---------- Data provided ----------

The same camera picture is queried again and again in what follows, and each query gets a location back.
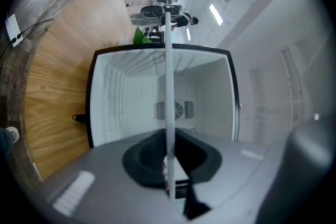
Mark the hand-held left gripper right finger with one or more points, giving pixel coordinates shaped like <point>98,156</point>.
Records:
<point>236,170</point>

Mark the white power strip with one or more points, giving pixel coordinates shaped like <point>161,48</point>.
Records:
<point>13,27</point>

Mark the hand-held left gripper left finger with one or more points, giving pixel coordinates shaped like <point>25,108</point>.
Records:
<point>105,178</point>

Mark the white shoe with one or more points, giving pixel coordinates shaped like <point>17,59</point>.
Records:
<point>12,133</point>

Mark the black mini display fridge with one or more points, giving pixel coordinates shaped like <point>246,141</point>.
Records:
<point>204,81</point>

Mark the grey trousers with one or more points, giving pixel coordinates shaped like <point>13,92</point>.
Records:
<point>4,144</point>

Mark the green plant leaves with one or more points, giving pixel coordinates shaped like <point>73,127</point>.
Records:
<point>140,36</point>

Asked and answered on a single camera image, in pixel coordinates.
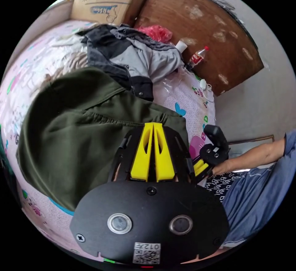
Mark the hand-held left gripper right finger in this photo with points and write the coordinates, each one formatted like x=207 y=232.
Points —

----------
---------- Data provided ----------

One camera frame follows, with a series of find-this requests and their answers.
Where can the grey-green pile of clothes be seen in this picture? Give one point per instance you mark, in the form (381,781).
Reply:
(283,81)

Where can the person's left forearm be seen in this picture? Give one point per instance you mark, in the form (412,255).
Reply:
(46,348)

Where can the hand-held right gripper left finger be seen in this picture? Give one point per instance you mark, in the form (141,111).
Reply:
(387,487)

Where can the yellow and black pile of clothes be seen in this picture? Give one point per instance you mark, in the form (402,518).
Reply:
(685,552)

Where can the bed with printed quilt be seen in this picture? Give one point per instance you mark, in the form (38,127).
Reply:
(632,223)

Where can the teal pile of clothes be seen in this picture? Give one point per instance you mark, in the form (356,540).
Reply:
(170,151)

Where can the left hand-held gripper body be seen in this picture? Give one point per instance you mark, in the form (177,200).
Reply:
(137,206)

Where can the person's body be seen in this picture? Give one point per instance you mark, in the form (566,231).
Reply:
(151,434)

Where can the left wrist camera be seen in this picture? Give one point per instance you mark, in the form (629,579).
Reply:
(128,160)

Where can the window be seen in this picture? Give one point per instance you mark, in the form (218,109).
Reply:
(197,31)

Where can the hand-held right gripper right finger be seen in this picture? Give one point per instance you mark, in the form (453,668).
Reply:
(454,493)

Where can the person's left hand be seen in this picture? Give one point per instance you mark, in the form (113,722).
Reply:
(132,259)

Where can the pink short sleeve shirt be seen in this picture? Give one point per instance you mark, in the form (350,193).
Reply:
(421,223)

----------
---------- Data provided ----------

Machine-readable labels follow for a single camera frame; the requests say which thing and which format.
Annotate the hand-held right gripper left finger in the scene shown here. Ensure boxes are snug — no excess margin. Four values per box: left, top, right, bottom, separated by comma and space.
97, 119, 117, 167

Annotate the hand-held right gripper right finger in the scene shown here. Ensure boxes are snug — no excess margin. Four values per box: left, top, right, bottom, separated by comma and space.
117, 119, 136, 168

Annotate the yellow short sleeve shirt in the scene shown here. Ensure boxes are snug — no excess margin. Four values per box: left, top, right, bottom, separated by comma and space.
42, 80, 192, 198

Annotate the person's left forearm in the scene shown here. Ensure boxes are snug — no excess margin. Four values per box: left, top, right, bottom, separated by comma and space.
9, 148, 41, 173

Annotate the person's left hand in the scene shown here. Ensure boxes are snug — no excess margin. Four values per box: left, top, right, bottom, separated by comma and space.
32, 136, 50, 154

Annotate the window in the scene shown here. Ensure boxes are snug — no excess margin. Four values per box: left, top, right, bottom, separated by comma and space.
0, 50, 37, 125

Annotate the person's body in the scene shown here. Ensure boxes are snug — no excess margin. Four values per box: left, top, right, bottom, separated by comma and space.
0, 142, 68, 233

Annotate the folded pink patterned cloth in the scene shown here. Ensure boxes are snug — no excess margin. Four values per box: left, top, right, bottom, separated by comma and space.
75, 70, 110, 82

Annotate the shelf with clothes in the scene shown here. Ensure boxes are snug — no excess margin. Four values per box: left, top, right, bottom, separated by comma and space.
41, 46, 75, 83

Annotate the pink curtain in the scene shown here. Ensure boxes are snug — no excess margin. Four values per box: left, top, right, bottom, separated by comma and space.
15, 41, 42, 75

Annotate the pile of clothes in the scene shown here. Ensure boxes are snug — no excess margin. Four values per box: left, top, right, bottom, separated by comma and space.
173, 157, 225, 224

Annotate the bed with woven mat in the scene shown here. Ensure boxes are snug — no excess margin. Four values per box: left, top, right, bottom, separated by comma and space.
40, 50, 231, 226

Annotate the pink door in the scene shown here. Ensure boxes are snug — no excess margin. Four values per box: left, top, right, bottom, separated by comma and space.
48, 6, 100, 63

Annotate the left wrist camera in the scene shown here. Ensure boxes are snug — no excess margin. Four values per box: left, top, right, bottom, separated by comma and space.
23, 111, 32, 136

----------

Your goal: Using the data above, give again exactly the lines starting at the one holding "The same camera" and ending at the one holding "<point>12,133</point>", inclusive, and nothing more. Omit the pictures.

Solved problem:
The same camera picture is queried again and again in what follows, and each query gets a location back.
Mark the hand-held left gripper right finger with one or more points, giving pixel coordinates shaped like <point>98,156</point>.
Records:
<point>236,170</point>

Mark the white power strip with one or more points, giving pixel coordinates shaped like <point>161,48</point>.
Records:
<point>13,27</point>

Mark the hand-held left gripper left finger with one or more points, giving pixel coordinates shaped like <point>25,108</point>.
Records:
<point>105,178</point>

Mark the white shoe with one or more points, giving pixel coordinates shaped like <point>17,59</point>.
Records:
<point>12,133</point>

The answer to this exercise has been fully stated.